▶ [WHAT IS REQUIRED]:
Print word for word the first line of the listing below and every line after it, through the line with "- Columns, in". Leave out the pictures and the rest.

········

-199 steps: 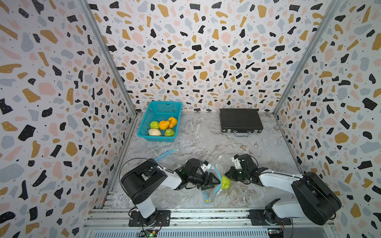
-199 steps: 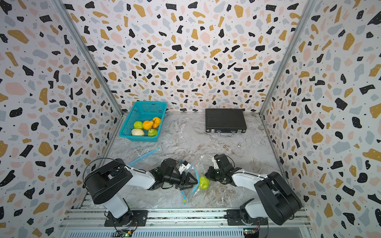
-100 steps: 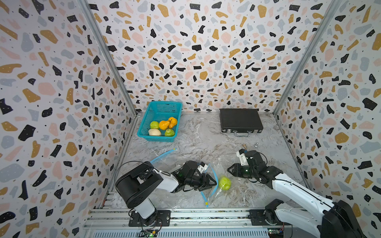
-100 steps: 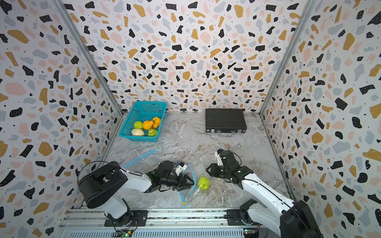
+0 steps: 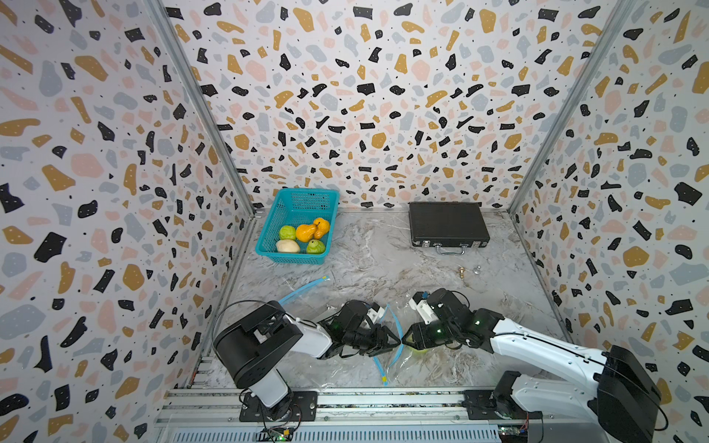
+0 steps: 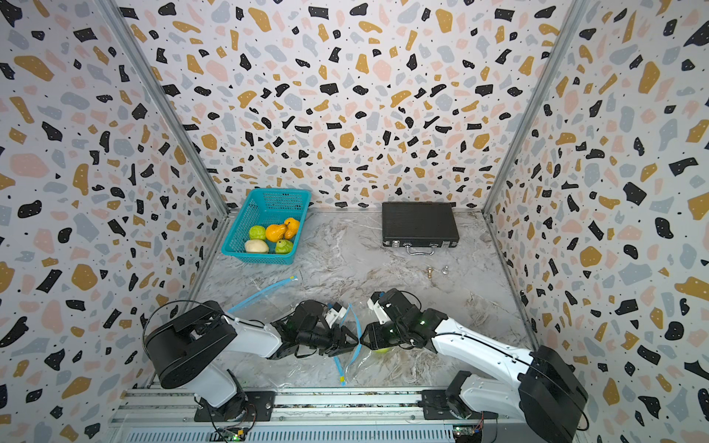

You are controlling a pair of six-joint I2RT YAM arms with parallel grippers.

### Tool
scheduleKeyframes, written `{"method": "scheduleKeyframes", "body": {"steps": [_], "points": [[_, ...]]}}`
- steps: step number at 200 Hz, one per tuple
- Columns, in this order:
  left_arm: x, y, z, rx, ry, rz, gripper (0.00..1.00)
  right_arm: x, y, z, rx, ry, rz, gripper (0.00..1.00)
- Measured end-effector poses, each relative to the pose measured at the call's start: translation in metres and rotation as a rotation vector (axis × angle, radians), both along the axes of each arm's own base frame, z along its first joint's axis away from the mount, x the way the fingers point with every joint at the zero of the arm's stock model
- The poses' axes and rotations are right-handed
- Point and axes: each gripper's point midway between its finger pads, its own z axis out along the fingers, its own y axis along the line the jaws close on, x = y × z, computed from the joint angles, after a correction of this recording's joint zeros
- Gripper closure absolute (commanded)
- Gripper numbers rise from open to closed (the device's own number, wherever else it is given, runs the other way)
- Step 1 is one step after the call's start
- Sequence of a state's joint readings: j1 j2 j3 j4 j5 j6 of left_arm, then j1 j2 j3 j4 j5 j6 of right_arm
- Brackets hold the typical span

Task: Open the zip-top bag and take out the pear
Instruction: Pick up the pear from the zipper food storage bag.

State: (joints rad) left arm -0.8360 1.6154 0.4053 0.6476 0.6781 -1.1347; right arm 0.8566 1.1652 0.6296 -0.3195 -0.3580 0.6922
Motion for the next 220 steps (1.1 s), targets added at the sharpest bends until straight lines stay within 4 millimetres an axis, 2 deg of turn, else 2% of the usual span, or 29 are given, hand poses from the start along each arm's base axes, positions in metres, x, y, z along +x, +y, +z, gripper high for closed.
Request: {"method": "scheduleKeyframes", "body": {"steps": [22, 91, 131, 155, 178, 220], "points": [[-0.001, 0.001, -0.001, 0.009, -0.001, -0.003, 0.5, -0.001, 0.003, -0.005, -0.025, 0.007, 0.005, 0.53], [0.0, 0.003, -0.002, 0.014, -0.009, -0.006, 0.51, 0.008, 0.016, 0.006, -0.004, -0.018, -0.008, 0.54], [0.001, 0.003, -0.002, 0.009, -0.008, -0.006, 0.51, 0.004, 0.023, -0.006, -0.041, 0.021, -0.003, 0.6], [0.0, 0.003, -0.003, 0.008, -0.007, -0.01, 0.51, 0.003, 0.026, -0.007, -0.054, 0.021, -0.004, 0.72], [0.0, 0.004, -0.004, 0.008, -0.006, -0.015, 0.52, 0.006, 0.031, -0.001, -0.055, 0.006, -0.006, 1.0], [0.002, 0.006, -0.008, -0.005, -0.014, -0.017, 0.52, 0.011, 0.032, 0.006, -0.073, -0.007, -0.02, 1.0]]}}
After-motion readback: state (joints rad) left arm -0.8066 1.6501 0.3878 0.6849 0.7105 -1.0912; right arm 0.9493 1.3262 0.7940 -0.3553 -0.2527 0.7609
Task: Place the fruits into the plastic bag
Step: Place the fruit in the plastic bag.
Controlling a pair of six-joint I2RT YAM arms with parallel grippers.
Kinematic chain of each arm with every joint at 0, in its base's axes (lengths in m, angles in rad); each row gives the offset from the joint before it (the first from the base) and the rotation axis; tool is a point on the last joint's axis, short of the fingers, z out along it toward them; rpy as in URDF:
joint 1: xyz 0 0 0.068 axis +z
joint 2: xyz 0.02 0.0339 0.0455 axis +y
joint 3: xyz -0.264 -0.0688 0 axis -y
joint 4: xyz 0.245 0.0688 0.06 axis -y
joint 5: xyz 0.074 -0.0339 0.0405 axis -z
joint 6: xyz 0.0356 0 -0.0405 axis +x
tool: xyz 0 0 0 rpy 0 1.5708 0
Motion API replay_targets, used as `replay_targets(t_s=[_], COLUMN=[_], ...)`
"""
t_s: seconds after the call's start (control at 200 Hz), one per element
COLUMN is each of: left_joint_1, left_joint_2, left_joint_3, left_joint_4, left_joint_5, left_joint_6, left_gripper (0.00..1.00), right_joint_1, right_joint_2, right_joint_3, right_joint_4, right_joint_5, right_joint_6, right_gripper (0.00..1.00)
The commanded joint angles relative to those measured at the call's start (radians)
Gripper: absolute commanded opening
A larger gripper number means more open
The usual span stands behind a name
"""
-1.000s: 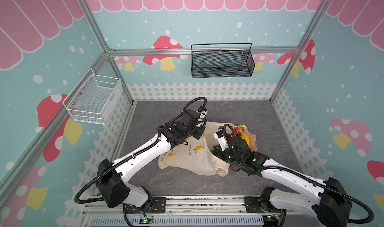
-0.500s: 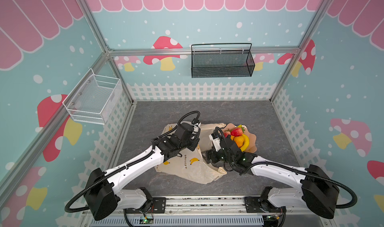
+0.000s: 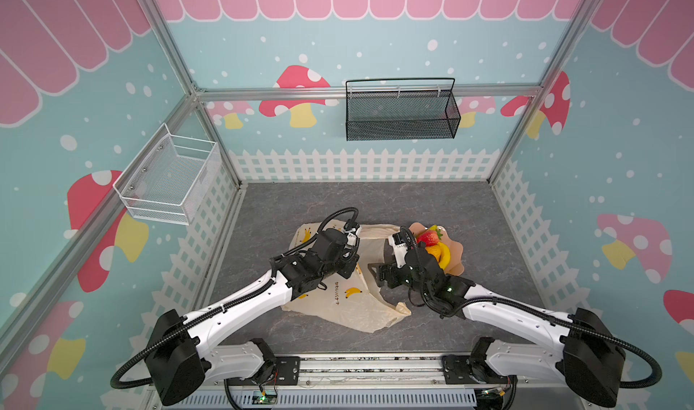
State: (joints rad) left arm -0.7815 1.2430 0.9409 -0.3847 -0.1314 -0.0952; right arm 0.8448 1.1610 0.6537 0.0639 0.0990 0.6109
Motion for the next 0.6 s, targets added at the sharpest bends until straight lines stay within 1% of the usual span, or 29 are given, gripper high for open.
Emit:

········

▶ [RESULT]:
-199 steps: 
-199 steps: 
-100 steps: 
-100 steps: 
+0 steps: 
+0 steps: 

You are controlling a pair of six-joint I2RT YAM arms with parallel grippers.

### Tool
scheduleKeyframes, written `{"method": "scheduleKeyframes", "body": {"steps": [_], "points": [[_, ...]]}}`
- steps: step number at 200 Hz, one per tuple
- Columns, in this order:

The requested output has been produced.